実は自分もビビっていたことや一番初めなんて悲鳴を上げて転げまわりながら逃げ出したことを身振り手振りを加えて風太に説明する。
途中、風太が口を押さえて笑いをこらえていたのでくすぐってお仕置きしてやった。
ひとしきり笑った後、風太のおかげで自分はおかしくならずに済んでいる、いつも助かっているありがとうと感謝を伝えた。
そして、何かあれば必ず自分が守ると約束をする。
風太はうんっ!と言って笑顔を返してくれた。
●
風太と相談し、3時間ほど休憩した後、探索を再開する。
風太には先ほど写真で撮っておいた化け物を見せて慣らしておいた。
すると先ほど見つけた場所からそう遠くない場所で化け物が徘徊している姿を見つける。
さっき動いていなかったのはたまたまだったのか……。
風太にどうするか念のため確認すると、まだ震えがあったものの、今度はちゃんと見ると意志の強い目をしてこちらへ答える。
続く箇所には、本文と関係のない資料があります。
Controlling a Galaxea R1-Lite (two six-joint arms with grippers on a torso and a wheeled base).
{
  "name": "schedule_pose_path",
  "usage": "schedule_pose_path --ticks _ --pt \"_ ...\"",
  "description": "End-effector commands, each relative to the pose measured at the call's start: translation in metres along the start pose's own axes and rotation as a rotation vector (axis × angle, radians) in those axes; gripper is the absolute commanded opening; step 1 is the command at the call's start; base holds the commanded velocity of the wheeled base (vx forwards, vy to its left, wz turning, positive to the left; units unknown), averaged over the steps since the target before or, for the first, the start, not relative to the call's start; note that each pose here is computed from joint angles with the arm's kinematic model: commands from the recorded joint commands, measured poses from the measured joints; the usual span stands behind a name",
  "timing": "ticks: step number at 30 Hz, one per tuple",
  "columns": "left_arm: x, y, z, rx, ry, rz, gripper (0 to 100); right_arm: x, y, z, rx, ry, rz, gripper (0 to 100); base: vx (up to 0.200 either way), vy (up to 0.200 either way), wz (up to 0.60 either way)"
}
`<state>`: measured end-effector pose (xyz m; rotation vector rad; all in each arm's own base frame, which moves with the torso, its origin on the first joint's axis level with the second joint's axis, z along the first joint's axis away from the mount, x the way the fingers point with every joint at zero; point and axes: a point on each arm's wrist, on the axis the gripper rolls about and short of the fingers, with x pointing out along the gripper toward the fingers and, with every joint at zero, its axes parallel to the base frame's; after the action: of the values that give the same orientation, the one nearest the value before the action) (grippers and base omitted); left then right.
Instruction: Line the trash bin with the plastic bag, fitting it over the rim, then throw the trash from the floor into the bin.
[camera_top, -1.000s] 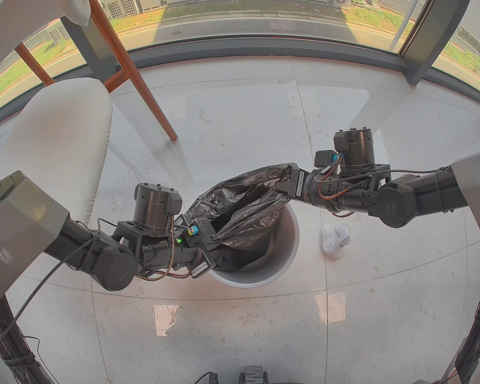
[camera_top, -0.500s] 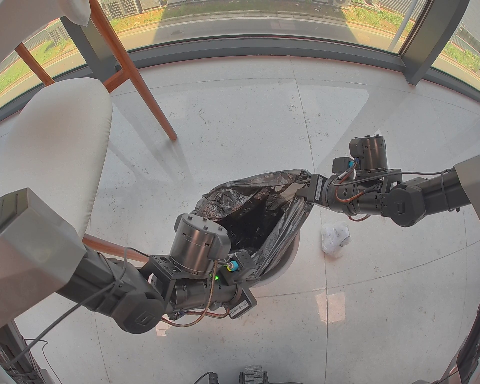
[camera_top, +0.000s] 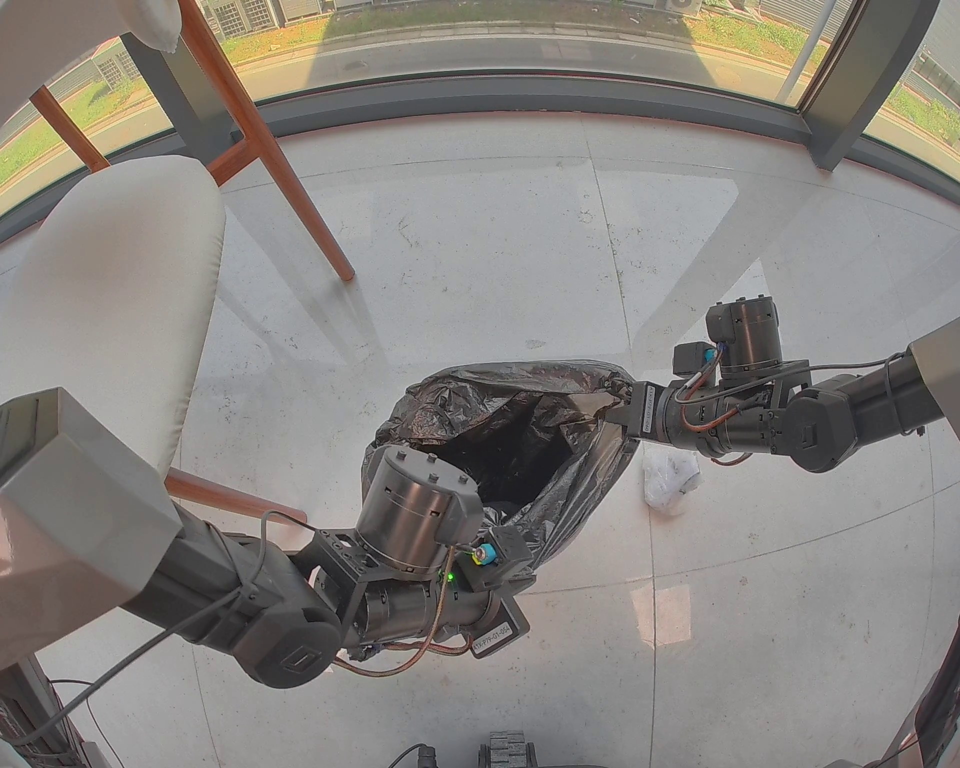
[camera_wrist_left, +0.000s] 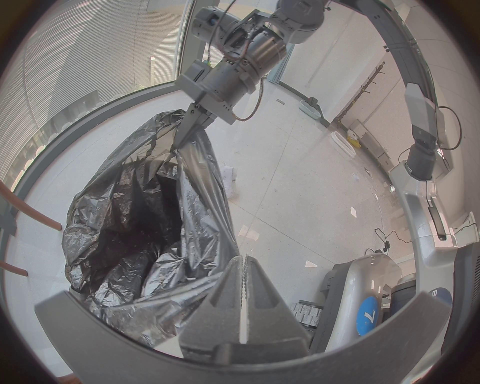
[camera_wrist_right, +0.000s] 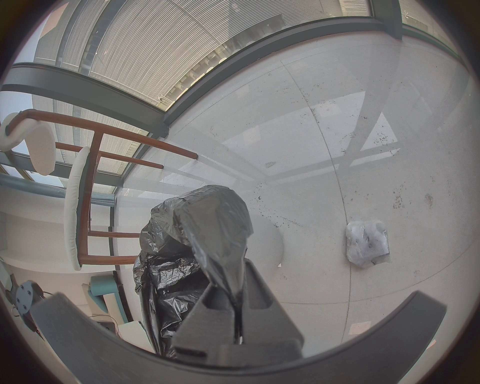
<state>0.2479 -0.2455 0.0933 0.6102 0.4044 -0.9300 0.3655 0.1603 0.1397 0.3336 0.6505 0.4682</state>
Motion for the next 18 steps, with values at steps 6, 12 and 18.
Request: schedule_pose_path --ticks 6,12,18 --pt "-0.001 -0.020 -0.015 0.013 0.057 -0.056 0 -0.001 -0.006 -0.007 0.001 0.026 -0.018 0 0.000 0.000 0.00" --pt "0.000 -0.013 -0.006 0.017 0.021 -0.029 0 -0.001 -0.007 -0.011 -0.022 0.032 -0.019 0 0.000 0.000 0.00" --pt "-0.013 -0.004 0.009 0.012 -0.024 0.039 0 -0.001 -0.008 -0.011 -0.021 0.032 -0.015 0 0.000 0.000 0.00"
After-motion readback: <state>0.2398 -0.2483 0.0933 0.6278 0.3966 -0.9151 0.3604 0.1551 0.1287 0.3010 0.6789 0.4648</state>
いつでも逃げ出せるように抱き抱える形で化け物を風太に見せてみた。
反応としては淡白なものだったが、睨めつけるように黒い生物を見つめている。
なんとか大丈夫そうだな……。 残りの食糧のこともあるし、なるべくここで手掛かりが欲しい。
風太に断りを入れて、後を追うことにした。
しばらく観察していると一見ランダムに彷徨っている様に見える行動に共通点があることに気づく。
例えば、徘徊しているかと思ったら開いている店の奥にある壁に入って別の店から出てきたりと行動パターンが定まっていない。
しかし、二箇所だけ化け物が出入りが同じ店がある。
その店に入って行く時は必ず同じ店から出てくるのだ。
道順を確認し、メモに残す。
化け物がいなくなったことを確認し、店をそれぞれ確認すると、その店の奥に初日以来となる扉がそれぞれ鎮座していた。
片方の店にはWAY HOME、そしてもう一つにはHELLとスプレーのような赤い塗料で壁に大きく書かれている。
それぞれ自分たちのいる噴水の地点から二キロほど歩いたところにあり、扉のある店同士の距離も1キロほど離れていた。
今のところ化け物は一体しか見ていないので風太を連れて扉に行くことは難しくない。
おいおいおいおい、まじかよ! これってもしかして出口だったりするのか!? いや落ち着け、そう思ってあの時も罠だったじゃねぇか。
あの時の罠を思い出すと今でもチビりそうになるが、だがもし、もしあのメモで言っていた扉がこれのことならマジで運が向いてきたぞ!
初日以来の扉ということもあり、自然と口角が上がってくるのを自覚する。
後はどの扉に入るのが正解なのか、普通に考えたらWAY HOMEの方だが罠の可能性を考慮し、慎重になる。
食糧も残り少ないのでどうするか早めに決断しなければならない。
持ち帰って一度検討しようと後ろにいる風太の方へ振り返る。
「にいちゃ、にげっ!」
そこには、先ほどいなくなったはずの化け物が風太を攫って逆側にある店の壁の中へ潜り込む姿が見えた。